> **PROMPT**:
With no omissions, write out every record given below.

> **SOURCE DATA**:

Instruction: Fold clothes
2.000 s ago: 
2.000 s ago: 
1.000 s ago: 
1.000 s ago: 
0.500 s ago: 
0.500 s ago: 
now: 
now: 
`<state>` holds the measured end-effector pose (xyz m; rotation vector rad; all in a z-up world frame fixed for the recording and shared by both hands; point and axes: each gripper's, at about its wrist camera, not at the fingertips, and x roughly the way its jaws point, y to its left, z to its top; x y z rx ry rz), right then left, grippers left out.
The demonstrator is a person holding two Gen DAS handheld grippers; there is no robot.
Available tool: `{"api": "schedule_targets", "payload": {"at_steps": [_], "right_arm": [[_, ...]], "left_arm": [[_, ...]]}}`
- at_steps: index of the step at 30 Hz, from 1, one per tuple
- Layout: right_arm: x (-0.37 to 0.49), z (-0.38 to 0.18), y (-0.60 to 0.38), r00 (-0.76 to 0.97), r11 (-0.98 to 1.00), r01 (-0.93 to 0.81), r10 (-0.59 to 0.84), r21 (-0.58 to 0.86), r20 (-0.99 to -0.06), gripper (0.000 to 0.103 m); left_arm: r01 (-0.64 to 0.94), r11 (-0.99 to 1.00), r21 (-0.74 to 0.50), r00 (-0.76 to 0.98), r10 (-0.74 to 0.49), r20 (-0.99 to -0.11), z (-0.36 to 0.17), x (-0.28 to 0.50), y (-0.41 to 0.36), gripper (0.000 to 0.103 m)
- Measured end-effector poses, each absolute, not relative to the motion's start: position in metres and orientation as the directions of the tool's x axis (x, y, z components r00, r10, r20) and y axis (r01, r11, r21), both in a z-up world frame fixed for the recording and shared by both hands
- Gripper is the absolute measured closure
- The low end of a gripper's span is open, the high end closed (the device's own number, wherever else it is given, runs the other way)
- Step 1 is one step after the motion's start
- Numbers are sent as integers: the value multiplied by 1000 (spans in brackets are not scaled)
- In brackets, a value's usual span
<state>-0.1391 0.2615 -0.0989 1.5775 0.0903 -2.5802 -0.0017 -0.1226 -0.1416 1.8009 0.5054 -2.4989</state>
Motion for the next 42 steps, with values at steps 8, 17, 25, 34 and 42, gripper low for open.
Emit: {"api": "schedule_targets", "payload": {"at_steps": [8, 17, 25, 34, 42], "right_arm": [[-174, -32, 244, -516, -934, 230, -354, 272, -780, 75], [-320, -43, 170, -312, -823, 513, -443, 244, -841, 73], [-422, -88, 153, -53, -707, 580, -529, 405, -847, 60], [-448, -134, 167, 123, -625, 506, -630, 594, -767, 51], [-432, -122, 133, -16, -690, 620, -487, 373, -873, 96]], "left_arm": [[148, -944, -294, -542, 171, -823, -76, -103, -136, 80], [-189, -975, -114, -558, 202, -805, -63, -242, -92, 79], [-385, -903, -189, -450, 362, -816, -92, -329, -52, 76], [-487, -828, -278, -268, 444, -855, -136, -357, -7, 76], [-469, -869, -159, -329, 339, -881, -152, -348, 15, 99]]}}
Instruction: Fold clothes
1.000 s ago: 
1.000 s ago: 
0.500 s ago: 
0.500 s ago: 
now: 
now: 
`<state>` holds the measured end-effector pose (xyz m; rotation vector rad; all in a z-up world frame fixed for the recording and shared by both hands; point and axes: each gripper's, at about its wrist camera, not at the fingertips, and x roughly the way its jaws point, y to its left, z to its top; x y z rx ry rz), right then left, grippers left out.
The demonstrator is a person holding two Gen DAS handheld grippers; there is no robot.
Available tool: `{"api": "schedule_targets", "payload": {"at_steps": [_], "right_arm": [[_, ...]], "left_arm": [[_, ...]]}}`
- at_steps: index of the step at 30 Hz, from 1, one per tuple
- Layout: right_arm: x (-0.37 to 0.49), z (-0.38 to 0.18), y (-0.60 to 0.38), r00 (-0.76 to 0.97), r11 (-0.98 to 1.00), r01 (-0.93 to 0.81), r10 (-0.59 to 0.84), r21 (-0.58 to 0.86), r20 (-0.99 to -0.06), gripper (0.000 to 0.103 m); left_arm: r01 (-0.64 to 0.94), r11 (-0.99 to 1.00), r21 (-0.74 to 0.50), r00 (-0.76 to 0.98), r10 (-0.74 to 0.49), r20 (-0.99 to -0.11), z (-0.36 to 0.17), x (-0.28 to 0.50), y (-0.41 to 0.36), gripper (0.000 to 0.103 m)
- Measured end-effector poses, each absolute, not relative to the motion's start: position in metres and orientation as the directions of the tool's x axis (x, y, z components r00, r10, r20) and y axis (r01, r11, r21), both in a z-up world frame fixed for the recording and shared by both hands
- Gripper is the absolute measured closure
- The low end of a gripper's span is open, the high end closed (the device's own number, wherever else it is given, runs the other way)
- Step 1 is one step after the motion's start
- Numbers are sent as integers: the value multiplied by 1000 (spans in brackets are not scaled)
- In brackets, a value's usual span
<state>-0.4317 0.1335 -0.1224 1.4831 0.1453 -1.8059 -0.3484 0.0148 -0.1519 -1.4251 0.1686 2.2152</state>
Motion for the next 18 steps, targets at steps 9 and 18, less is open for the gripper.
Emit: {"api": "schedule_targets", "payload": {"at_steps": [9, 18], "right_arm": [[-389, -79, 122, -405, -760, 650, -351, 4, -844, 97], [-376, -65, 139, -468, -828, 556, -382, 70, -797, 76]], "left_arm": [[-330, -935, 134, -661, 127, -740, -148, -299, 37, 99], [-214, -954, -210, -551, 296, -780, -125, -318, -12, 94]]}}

> **RESULT OF THE TASK**:
Instruction: Fold clothes
2.000 s ago: 
2.000 s ago: 
1.000 s ago: 
1.000 s ago: 
0.500 s ago: 
0.500 s ago: 
now: 
now: 
`<state>` holds the measured end-effector pose (xyz m; rotation vector rad; all in a z-up world frame fixed for the recording and shared by both hands; point and axes: each gripper's, at about its wrist camera, not at the fingertips, and x roughly the way its jaws point, y to its left, z to its top; x y z rx ry rz), right then left, grippers left out.
The demonstrator is a person holding two Gen DAS handheld grippers; there is no robot.
Available tool: `{"api": "schedule_targets", "payload": {"at_steps": [_], "right_arm": [[_, ...]], "left_arm": [[_, ...]]}}`
- at_steps: index of the step at 30 Hz, from 1, one per tuple
- Layout: right_arm: x (-0.37 to 0.49), z (-0.38 to 0.18), y (-0.60 to 0.38), r00 (-0.76 to 0.97), r11 (-0.98 to 1.00), r01 (-0.93 to 0.81), r10 (-0.59 to 0.84), r21 (-0.58 to 0.86), r20 (-0.99 to -0.06), gripper (0.000 to 0.103 m); left_arm: r01 (-0.64 to 0.94), r11 (-0.99 to 1.00), r21 (-0.74 to 0.50), r00 (-0.76 to 0.98), r10 (-0.74 to 0.49), r20 (-0.99 to -0.11), z (-0.36 to 0.17), x (-0.28 to 0.50), y (-0.41 to 0.36), gripper (0.000 to 0.103 m)
- Measured end-effector poses, each absolute, not relative to the motion's start: position in metres and orientation as the directions of the tool's x axis (x, y, z components r00, r10, r20) and y axis (r01, r11, r21), both in a z-up world frame fixed for the recording and shared by both hands
- Gripper is the absolute measured closure
- The low end of a gripper's span is open, the high end closed (the device's own number, wherever else it is given, runs the other way)
- Step 1 is one step after the motion's start
- Numbers are sent as integers: the value multiplied by 1000 (spans in brackets are not scaled)
- In brackets, a value's usual span
<state>-0.1391 0.2615 -0.0989 1.5775 0.0903 -2.5802 -0.0017 -0.1226 -0.1416 1.8009 0.5054 -2.4989</state>
Motion for the next 42 steps, with values at steps 8, 17, 25, 34 and 42, gripper low for open.
Emit: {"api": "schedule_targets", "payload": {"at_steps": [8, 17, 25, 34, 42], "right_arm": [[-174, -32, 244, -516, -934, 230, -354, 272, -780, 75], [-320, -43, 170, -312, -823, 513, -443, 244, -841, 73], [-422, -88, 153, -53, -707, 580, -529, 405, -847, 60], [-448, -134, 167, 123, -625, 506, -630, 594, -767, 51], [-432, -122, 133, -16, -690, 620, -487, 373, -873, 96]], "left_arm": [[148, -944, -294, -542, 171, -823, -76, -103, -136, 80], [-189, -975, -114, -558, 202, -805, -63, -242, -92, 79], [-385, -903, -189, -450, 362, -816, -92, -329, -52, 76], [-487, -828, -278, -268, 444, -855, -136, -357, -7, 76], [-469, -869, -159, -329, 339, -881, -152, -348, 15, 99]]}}
Instruction: Fold clothes
1.000 s ago: 
1.000 s ago: 
0.500 s ago: 
0.500 s ago: 
now: 
now: 
`<state>` holds the measured end-effector pose (xyz m; rotation vector rad; all in a z-up world frame fixed for the recording and shared by both hands; point and axes: each gripper's, at about its wrist camera, not at the fingertips, and x roughly the way its jaws point, y to its left, z to its top; x y z rx ry rz), right then left, grippers left out.
The demonstrator is a person holding two Gen DAS handheld grippers; there is no robot.
Available tool: `{"api": "schedule_targets", "payload": {"at_steps": [_], "right_arm": [[_, ...]], "left_arm": [[_, ...]]}}`
- at_steps: index of the step at 30 Hz, from 1, one per tuple
- Layout: right_arm: x (-0.37 to 0.49), z (-0.38 to 0.18), y (-0.60 to 0.38), r00 (-0.76 to 0.97), r11 (-0.98 to 1.00), r01 (-0.93 to 0.81), r10 (-0.59 to 0.84), r21 (-0.58 to 0.86), r20 (-0.99 to -0.06), gripper (0.000 to 0.103 m); left_arm: r01 (-0.64 to 0.94), r11 (-0.99 to 1.00), r21 (-0.74 to 0.50), r00 (-0.76 to 0.98), r10 (-0.74 to 0.49), r20 (-0.99 to -0.11), z (-0.36 to 0.17), x (-0.28 to 0.50), y (-0.41 to 0.36), gripper (0.000 to 0.103 m)
- Measured end-effector poses, each absolute, not relative to the motion's start: position in metres and orientation as the directions of the tool's x axis (x, y, z components r00, r10, r20) and y axis (r01, r11, r21), both in a z-up world frame fixed for the recording and shared by both hands
- Gripper is the absolute measured closure
- The low end of a gripper's span is open, the high end closed (the device's own number, wherever else it is given, runs the other way)
- Step 1 is one step after the motion's start
- Numbers are sent as integers: the value multiplied by 1000 (spans in brackets are not scaled)
- In brackets, a value's usual span
<state>-0.4317 0.1335 -0.1224 1.4831 0.1453 -1.8059 -0.3484 0.0148 -0.1519 -1.4251 0.1686 2.2152</state>
Motion for the next 18 steps, targets at steps 9 and 18, less is open for the gripper.
Emit: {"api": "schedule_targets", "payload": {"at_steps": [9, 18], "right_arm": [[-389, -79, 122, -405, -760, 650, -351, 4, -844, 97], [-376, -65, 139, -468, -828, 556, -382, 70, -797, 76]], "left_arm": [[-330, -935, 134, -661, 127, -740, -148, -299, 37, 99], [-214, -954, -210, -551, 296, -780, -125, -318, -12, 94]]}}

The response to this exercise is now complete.